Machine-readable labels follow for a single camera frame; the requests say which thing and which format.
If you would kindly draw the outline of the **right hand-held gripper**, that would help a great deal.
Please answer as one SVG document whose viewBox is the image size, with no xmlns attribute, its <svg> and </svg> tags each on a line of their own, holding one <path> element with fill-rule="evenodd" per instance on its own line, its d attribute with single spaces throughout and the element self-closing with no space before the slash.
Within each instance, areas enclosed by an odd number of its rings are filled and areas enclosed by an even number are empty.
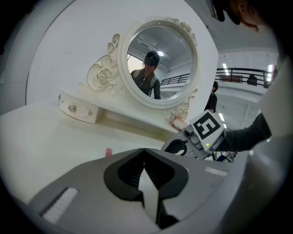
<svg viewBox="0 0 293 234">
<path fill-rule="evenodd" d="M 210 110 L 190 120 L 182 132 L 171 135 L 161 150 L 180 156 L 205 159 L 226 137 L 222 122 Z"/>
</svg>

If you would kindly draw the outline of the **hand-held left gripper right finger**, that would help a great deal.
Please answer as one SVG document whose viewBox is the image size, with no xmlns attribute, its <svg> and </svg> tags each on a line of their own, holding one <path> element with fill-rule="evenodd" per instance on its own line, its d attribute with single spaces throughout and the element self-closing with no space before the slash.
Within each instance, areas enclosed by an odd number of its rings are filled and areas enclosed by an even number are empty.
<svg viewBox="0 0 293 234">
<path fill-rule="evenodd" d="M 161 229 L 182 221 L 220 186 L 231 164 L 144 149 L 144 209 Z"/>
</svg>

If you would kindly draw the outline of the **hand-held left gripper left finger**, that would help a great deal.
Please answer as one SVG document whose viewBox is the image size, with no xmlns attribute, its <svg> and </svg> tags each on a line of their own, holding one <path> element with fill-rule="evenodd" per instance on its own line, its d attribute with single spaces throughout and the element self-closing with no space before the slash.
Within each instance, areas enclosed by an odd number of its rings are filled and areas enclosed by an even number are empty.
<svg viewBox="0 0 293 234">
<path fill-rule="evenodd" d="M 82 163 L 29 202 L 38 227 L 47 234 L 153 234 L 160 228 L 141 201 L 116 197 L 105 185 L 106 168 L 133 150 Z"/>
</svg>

.....

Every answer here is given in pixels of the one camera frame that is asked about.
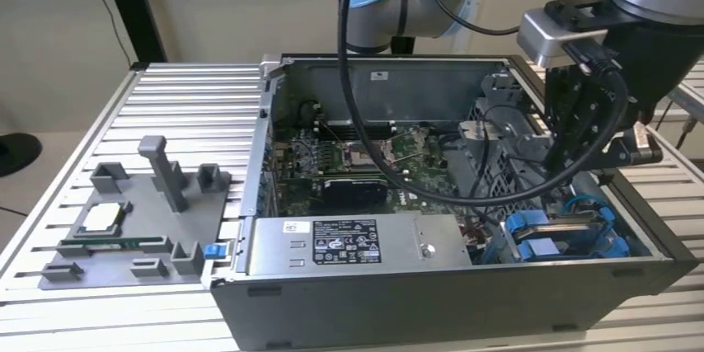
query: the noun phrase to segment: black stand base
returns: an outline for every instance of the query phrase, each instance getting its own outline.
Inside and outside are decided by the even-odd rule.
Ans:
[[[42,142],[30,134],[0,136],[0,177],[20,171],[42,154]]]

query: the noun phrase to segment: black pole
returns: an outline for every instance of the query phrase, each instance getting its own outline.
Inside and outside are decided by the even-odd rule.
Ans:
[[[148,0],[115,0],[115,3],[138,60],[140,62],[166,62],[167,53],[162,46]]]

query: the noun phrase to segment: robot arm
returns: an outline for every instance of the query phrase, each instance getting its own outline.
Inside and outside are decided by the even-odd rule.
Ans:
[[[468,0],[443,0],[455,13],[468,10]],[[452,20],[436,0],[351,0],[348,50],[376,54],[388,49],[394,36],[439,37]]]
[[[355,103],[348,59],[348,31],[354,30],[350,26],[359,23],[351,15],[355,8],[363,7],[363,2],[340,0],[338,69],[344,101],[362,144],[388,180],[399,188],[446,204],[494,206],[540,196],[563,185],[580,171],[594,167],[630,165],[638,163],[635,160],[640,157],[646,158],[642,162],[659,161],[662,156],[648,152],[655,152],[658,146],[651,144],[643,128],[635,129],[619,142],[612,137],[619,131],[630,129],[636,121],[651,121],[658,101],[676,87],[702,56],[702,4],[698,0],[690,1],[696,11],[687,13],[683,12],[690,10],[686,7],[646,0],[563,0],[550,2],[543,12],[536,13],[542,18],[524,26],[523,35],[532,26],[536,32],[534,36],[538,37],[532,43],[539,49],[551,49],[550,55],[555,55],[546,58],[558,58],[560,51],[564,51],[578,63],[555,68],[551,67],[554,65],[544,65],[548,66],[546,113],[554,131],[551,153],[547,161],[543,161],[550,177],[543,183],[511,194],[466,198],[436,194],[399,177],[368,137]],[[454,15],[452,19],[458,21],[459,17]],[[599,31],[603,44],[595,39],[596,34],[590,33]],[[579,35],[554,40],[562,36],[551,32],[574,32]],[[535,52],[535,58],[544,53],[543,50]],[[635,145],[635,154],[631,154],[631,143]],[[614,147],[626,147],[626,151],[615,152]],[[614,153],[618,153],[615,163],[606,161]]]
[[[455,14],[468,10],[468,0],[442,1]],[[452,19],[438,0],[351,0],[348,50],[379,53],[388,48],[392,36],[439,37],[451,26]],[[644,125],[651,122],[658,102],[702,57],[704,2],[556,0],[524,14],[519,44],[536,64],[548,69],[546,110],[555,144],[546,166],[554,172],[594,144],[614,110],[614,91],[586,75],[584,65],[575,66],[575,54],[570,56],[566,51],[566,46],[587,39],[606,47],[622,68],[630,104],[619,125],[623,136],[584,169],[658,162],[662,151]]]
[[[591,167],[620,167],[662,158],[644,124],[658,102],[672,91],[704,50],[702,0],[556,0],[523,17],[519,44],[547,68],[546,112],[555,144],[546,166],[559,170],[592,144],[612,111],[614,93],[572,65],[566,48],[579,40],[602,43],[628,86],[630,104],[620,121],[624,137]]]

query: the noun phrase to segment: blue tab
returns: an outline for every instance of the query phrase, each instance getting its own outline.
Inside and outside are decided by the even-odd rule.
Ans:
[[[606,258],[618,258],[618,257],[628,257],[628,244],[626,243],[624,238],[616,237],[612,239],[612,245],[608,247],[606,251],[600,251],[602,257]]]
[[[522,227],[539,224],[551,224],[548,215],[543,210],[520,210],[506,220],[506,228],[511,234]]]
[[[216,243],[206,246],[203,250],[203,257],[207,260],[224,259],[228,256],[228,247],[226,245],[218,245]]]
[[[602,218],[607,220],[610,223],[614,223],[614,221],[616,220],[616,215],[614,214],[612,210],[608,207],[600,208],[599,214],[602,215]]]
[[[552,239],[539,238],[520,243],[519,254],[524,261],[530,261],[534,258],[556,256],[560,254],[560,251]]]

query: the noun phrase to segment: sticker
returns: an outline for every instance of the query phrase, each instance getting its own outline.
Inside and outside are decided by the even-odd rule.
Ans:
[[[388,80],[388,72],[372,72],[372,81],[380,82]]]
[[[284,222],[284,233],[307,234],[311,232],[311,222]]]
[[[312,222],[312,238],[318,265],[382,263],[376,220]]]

.....

> _WHAT YOU WILL DO_
The lines you need are those holding the word "help"; copy each of them from the material above.

> _ANSWER TO THIS EXERCISE_
If you would kindly draw the outline of the **right hand-held gripper**, that would help a great deal.
If you would kindly draw the outline of the **hand-held left gripper right finger**, that would help a great deal.
If you would kindly draw the outline of the **hand-held left gripper left finger**, that would help a great deal.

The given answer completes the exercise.